Contenti sono i 5 stelle, ovviamente. «Non so se vinceremo», dice Alessandro Di Battista, «dipende dai romani, mettiamoci alla prova».
Le restituzioni di #Marino sanno tanto di patteggiamento. Ma è Renzi che dovrebbe pagare il danno di immagine per Roma.
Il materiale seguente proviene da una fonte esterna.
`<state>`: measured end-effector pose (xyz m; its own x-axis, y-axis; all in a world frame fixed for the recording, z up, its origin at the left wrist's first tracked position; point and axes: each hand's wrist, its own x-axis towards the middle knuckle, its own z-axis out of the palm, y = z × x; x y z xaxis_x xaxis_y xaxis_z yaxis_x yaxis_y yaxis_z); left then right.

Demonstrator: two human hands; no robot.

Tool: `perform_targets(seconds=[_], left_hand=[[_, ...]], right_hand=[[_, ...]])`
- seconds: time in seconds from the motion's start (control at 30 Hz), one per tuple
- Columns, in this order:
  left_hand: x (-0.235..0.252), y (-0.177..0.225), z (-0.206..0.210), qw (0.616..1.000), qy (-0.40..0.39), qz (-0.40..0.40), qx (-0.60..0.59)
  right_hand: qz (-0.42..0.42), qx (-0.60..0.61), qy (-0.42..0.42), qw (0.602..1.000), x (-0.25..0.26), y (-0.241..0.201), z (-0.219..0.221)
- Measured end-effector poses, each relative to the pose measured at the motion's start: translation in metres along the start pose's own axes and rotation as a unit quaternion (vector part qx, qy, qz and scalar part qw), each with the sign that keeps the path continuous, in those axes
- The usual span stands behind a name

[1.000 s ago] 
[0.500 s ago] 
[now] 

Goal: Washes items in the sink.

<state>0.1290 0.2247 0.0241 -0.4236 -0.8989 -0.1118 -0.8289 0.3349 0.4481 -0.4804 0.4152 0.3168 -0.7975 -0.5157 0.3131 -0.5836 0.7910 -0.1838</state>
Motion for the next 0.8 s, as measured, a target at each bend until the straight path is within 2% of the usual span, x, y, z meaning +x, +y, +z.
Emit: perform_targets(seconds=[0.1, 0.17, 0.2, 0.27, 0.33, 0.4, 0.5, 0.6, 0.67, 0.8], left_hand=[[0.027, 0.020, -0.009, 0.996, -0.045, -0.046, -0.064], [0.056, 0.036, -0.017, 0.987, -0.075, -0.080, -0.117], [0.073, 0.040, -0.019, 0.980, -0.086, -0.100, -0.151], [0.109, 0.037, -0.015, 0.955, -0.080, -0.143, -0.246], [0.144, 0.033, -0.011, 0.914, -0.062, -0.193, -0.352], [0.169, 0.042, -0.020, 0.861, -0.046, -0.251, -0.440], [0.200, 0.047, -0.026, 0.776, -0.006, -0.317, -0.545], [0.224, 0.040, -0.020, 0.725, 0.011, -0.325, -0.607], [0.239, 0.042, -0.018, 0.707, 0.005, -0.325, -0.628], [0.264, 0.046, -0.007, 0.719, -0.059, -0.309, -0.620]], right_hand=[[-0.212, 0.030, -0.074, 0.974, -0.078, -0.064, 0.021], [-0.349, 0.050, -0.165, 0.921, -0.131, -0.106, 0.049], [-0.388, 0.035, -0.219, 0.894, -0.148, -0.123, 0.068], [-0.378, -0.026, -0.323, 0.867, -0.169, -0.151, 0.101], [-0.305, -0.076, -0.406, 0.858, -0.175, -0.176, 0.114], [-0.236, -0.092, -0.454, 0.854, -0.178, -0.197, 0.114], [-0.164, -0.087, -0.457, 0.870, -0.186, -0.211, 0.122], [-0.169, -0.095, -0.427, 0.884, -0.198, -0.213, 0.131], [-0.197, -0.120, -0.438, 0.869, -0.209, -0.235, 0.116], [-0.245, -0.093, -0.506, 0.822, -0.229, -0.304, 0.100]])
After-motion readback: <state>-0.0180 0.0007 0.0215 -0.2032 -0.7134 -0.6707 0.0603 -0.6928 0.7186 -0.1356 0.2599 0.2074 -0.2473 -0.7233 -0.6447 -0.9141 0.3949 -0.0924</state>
— AlessandroDiBattista (@ale_dibattista) 7 Ottobre 2015
Marino si è dimesso e la città sembra destinata al voto in primavera, con Milano, Bologna, Torino e Napoli. Matteo Renzi è alla ricerca di un candidato, qualcuno che accetti però di andare incontro a un probabile tonfo. «Ci vuole coraggio», dicono dal Pd, in realtà per farsi coraggio. Lo scenario preferito sarebbe stato quello di andare al voto nel 2017, e invece tutto è precipitato. Dopo la vicenda delle smentite sugli scontrini e sulle cene pagate da Marino con la carta di credito del Comune, il Pd ha messo il sindaco alla porta. Lui ha provato a resistere ma prima le dimissioni dei tre più recenti innesti in giunta (Causi, Esposito e Rossi Doria), poi una mozione di sfiducia annunciata dal gruppo del Pd e da Sel, lo hanno fatto desistere. Dei commenti possibili, il primo da segnalare lo fa il collega della Stampa Iacoboni. Sul populismo insiste anche Gianni Riotta.
Caduto Marino, per Roma si spalancherà il baratro definitivo, tombale: le nozze mefitiche tra populismo e affari
— jacopo iacoboni (@jacopo_iacoboni) 8 Ottobre 2015
Il sindaco #Marino è stato eletto sull’onda del “Mena ar Politiko Sempre!” e oggi ne fa lui le spese. Populismo corrode i suoi ex campioni
— Gianni Riotta (@riotta) 7 Ottobre 2015
È stato però Renzi il primo ha cavalcare ogni polemica, anche la più strumentale, contro Marino. E l’esito della sua esperienza amministrativa sarebbe stato sicuramente diverso se fosse stato sostenuto e non osteggiato dal Pd. Solo che il Pd – come Mafia Capitale dimostra – era a Roma parte del problema, di Marino e della città.
Se #Marino fosse stato renziano sarebbe saldo al suo posto, non è mica un sottosegretario indagato o l’alleato Verdini con 5 processi
— Carlo Tecce (@TecceCarlo) 8 Ottobre 2015
Segno dei tempi e di scarsa memoria è che a mettere Marino sulla graticola siano non solo i 5 stelle ma anche la destra che ha sostenuto fedelmente Gianni Alemanno, e la sua esperienza amministrativa, macchiata non dai sei cene, ma da parentopoli.